→ **About this exercise**
Please return the full listing exactly as written, with the images removed.

→ **Collected material**
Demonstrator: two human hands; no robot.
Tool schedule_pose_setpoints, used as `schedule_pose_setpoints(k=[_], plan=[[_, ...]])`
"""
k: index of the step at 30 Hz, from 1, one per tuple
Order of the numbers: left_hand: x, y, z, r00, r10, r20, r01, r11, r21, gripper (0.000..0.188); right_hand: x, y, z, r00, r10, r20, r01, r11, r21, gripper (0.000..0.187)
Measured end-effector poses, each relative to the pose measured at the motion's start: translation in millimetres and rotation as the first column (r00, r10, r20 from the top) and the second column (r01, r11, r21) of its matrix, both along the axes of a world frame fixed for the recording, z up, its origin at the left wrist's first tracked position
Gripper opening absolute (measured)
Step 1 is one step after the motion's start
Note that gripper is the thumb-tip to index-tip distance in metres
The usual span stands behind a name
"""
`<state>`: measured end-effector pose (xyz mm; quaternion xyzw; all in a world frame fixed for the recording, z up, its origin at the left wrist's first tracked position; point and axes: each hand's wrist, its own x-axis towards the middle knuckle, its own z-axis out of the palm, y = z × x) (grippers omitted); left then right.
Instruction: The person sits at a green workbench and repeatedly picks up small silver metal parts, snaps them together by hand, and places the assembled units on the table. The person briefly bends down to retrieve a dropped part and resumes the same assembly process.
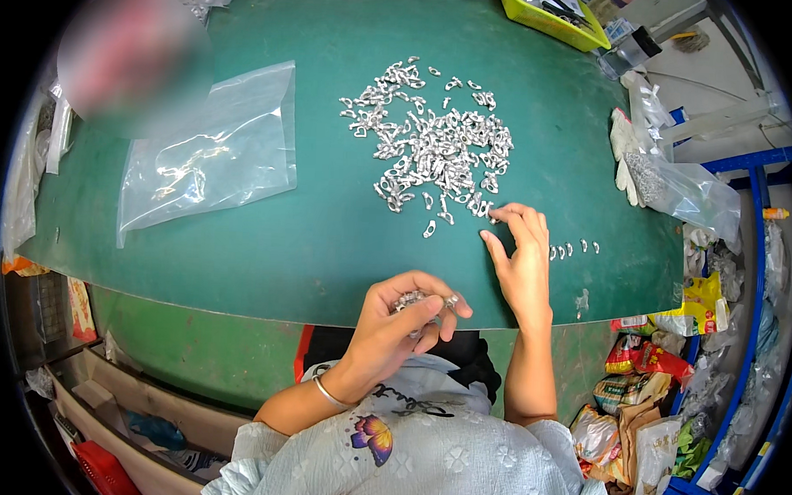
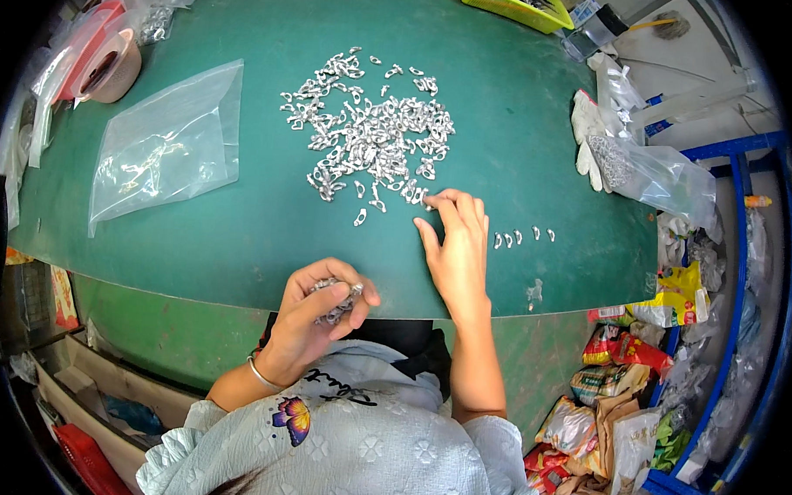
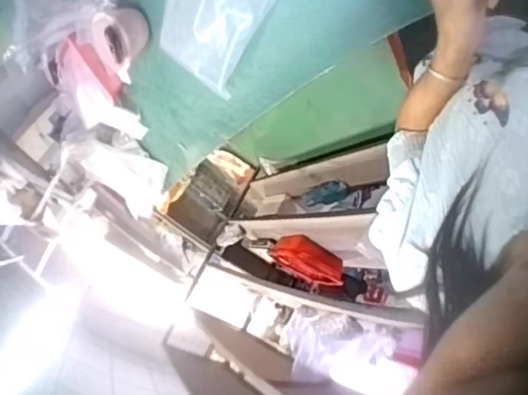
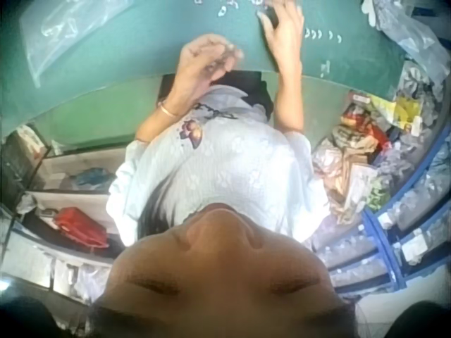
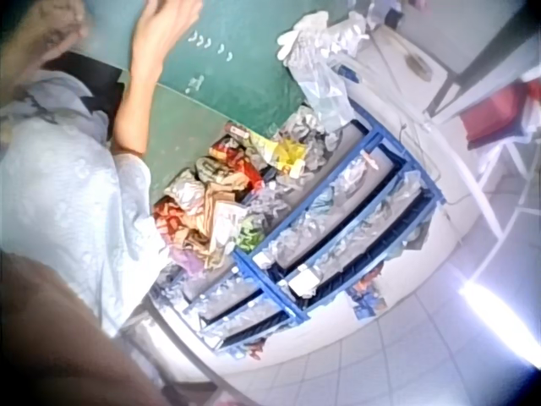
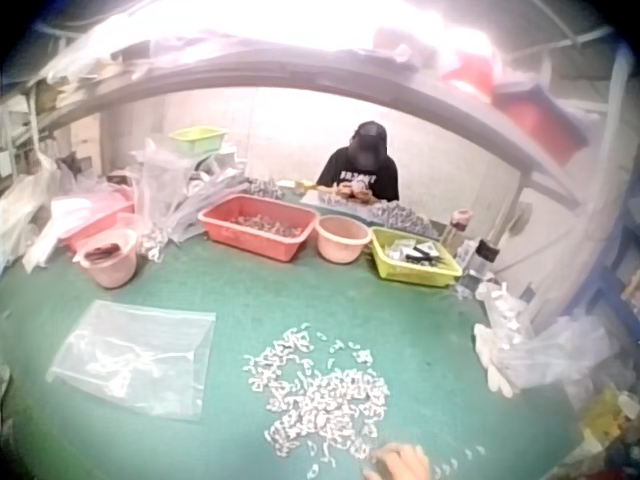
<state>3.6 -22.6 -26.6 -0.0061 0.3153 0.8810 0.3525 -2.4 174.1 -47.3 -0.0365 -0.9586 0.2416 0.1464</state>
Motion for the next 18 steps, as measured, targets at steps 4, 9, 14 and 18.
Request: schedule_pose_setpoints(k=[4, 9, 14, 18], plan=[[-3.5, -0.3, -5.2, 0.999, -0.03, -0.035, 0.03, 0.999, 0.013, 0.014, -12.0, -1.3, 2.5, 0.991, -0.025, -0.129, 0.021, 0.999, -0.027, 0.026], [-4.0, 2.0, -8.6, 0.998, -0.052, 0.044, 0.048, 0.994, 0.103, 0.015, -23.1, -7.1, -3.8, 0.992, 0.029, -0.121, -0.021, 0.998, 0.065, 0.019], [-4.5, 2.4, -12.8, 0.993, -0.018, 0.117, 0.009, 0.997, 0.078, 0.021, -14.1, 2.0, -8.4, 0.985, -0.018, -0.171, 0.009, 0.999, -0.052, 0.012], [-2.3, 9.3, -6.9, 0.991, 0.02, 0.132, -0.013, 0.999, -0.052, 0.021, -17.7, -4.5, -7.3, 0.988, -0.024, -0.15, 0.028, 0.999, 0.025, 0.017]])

→ **Answer box**
Demonstrator: two human hands; no robot.
Tool schedule_pose_setpoints, used as `schedule_pose_setpoints(k=[_], plan=[[_, ...]])`
"""
k: index of the step at 30 Hz, from 1, one per tuple
Order of the numbers: left_hand: x, y, z, r00, r10, r20, r01, r11, r21, gripper (0.000..0.188); right_hand: x, y, z, r00, r10, r20, r01, r11, r21, gripper (0.000..0.187)
Measured end-effector poses, each relative to the pose measured at the motion's start: translation in millimetres and rotation as the first column (r00, r10, r20 from the top) and the second column (r01, r11, r21) of its matrix, both along the axes of a world frame fixed for the recording, z up, its origin at the left wrist's first tracked position
Gripper opening absolute (measured)
Step 1 is one step after the motion's start
Note that gripper is the thumb-tip to index-tip distance in metres
The usual span stands behind a name
"""
`<state>`: measured end-effector pose (xyz mm; quaternion xyzw; all in a world frame fixed for the recording, z up, its origin at the left wrist's first tracked position; point and axes: each hand's wrist, its own x-axis towards the middle knuckle, its own z-axis out of the palm, y = z × x) (grippers omitted); left then right.
Instruction: The person sits at a green workbench and repeatedly picks up small silver metal parts, snaps them together by hand, and places the assembled units on the table. The person briefly bends down to retrieve a dropped part and resumes the same assembly process.
<state>3.6 -22.6 -26.6 -0.0061 0.3153 0.8810 0.3525 -2.4 174.1 -47.3 -0.0365 -0.9586 0.2416 0.1464</state>
Motion for the next 18 steps, as measured, targets at steps 4, 9, 14 and 18.
Request: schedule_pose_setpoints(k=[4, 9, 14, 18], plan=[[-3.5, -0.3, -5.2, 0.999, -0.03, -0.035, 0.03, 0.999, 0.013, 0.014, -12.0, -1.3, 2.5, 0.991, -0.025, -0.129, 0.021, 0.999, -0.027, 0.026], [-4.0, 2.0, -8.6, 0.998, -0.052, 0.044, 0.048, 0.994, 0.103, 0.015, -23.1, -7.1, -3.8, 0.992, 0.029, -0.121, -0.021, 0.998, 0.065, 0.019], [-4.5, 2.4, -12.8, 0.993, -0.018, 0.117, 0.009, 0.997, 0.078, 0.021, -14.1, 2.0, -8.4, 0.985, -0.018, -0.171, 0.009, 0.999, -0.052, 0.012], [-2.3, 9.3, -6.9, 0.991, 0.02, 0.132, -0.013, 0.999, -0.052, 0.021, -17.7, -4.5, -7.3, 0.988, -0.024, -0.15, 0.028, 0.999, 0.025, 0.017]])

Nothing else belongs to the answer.